Posted by Elizabeth on December 14, 1998, at 4:37:09

OK, so I am still having some symptoms though doing much better on 20mg Parnate. (I have fairly generic unipolar depression.)

I have these brief depressions, lasting a couple days, where I am very tearful and unpleasant (both to myself and others), lose interest in life, get very irritable, feel intense self-reproach, stop eating, feel excessively tired, etc. I also have mysterious REM rebound (vivid dreaming and RBD) during these periods (Klonopin does not seem to prevent this).

My concentration is still a mess as well.

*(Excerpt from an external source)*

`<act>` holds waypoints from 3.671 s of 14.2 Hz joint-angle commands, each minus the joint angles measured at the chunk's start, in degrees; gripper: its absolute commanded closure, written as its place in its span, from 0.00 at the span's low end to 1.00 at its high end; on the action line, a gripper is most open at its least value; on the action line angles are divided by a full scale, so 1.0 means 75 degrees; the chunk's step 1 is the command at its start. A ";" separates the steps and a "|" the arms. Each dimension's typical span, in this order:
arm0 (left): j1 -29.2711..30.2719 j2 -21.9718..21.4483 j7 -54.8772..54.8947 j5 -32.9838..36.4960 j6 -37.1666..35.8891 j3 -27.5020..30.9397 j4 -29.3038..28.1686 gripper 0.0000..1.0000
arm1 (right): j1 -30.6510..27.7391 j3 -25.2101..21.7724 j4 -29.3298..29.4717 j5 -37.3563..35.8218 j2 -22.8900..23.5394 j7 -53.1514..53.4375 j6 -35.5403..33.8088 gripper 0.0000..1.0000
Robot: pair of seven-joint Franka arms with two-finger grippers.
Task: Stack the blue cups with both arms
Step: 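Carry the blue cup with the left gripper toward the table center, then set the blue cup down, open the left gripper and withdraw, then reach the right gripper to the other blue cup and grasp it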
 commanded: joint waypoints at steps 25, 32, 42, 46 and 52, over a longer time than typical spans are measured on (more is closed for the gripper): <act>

I am trying to think of things I can add to the Parnate. I have spontaneous hypertensive reactions if I try to go above 20mg. (I have tried most other antidepressants or classes of antidepressants available in this country, Remeron being the main exception. I am uninterested in trying moclobemide because of the consistent reports I have been hearing about its mediocre performance.)

I have already tried:
- Depakote (no effect)
- lithium (no effect)
- Neurontin (excessive sedation even at low doses)
- Lamictal (no effect)
- Zyprexa, Seroquel (excessive sedation, dysphoria)
- Risperdal (agitation)

Other things I have thought of are:
- pindolol (might worsen orthostatic hypotension but provide a measure of protection against hypertensive episodes)
- Wellbutrin (might worsen anorexia, insomnia, anxiety)
- naltrexone
- buprenorphine
- T3
- Topamax (might worsen anorexia)
- clonidine or guanfacine
- ginkgo biloba (if I can get confirmation that this has been used safely before)
- stimulants (worried about hypertension though, as well as increased anxiety)
- bromocriptine, pergolide, amantadine
- TCA - although previously I have tolerated these poorly (especially anticholinergic effects, even with desipramine; wondering how amoxapine is in this regard or whether there are ways to reverse the side effects) (I am aware of the possible risks and the need to stop the MAOI, start the TCA, and then reinstate the MAOI)
- a course of ECT

Part of my problem is the balancing the need to improve my concentration with the need to avoid excessive spaceyness or sedation.

Anyway, if anyone has other suggestions or ideas, or experience with any of these (especially in combo with an MAOI), I'd like to hear about it. Thanks.